The biggest mistake on the album is that it is caled a return to something that just does not compare. Ommadawn is one of my most favourite albums because its multilayered goodness of plenty of melodies, variations and harmonies with grand finale   and nice little song at the end.
Nothing like that happening in Return to Ommadawn.
The recording is extremly thin on ideas. The melodies much simpler, constantly repeating with little variation and instead of bringing excitement boredom comes to my mind instead.
It has too many production issues. Instruments out of place, guitars not sounding right with the rest. It is just not right.
The core melodies are nice and even memorable, but there are too few. The guitar play is too simple.
My first impression was that it was done by an MO fan, who wanted to pay a tribute to the artist.

The re-use of old samples does not help and even damages the album at times.

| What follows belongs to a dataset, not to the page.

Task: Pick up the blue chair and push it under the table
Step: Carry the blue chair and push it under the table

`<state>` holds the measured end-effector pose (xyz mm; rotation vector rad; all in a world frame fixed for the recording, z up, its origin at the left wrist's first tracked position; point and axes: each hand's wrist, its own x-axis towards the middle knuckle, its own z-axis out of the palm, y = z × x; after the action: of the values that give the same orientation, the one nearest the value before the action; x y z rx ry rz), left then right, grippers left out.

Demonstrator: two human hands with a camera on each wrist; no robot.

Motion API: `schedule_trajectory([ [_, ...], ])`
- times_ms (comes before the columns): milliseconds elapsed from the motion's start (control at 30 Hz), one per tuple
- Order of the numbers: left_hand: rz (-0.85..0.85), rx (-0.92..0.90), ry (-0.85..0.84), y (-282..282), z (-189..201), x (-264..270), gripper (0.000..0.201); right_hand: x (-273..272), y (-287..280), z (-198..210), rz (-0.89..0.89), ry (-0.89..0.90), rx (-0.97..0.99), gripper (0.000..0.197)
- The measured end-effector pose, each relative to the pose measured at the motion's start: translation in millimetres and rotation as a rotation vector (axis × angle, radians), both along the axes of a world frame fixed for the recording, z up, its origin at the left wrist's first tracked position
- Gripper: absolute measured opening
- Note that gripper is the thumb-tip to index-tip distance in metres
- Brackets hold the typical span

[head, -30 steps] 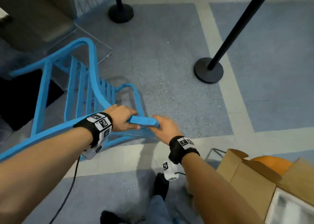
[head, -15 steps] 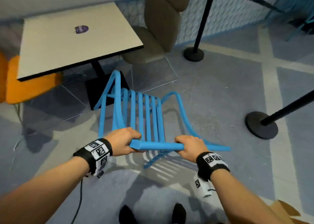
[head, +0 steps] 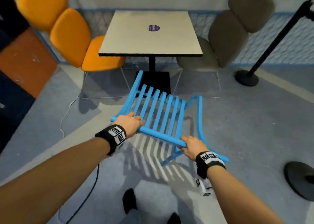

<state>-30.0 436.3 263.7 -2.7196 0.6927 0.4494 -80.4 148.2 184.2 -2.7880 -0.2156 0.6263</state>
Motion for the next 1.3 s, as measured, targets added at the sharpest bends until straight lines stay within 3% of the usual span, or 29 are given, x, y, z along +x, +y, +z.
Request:
schedule_trajectory([
  [433,0.217,-0.02,0.096,111,-64,-63,0.038,-40,88,-2,0.253,-0.086,-0.162,0.024],
  [567,0.321,-0.048,0.165,123,-90,-98,0.034,-51,88,-7,0.333,-0.048,-0.174,0.021],
  [667,0.369,-0.07,0.117,122,-92,-111,0.033,-51,69,-8,0.298,-0.005,-0.148,0.022],
  [767,0.456,-0.168,0.106,117,-86,-110,0.053,-47,37,-5,0.177,0.065,-0.195,0.037],
  [967,0.416,-0.283,0.246,85,-81,-122,0.091,-63,11,-2,0.169,0.091,-0.212,0.026],
  [1067,0.362,-0.289,0.203,85,-88,-139,0.094,-87,7,-9,0.156,0.099,-0.181,0.027],
  [1133,0.352,-0.294,0.206,82,-90,-151,0.088,-104,-3,-15,0.122,0.091,-0.177,0.033],
  [1300,0.383,-0.305,0.136,65,-90,-168,0.083,-118,-18,-17,0.148,-0.038,-0.153,0.077],
])
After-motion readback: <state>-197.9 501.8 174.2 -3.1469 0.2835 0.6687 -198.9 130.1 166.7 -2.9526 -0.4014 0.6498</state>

If the "On Horse Back 2" did not include the voice samples it would be for the better. It also reminds me in places something he would do with Pekka Pohjola. Not exactly a bad thing, but it has nothing to do with On Horse Back.

I do not understand this album at all.

That being said I am still listening and te melodies grow on me, but there are too many issues with this album, that break the immersion.

Am I alone in this or are there more people who have similar problems with it?

There are lots of people who praise it greatly and I am happy they like it for that's what art is here for. To find own audience.

Perhaps if Mike did not call it Return to Ommadawn and tried to flesh out the production a little bit more...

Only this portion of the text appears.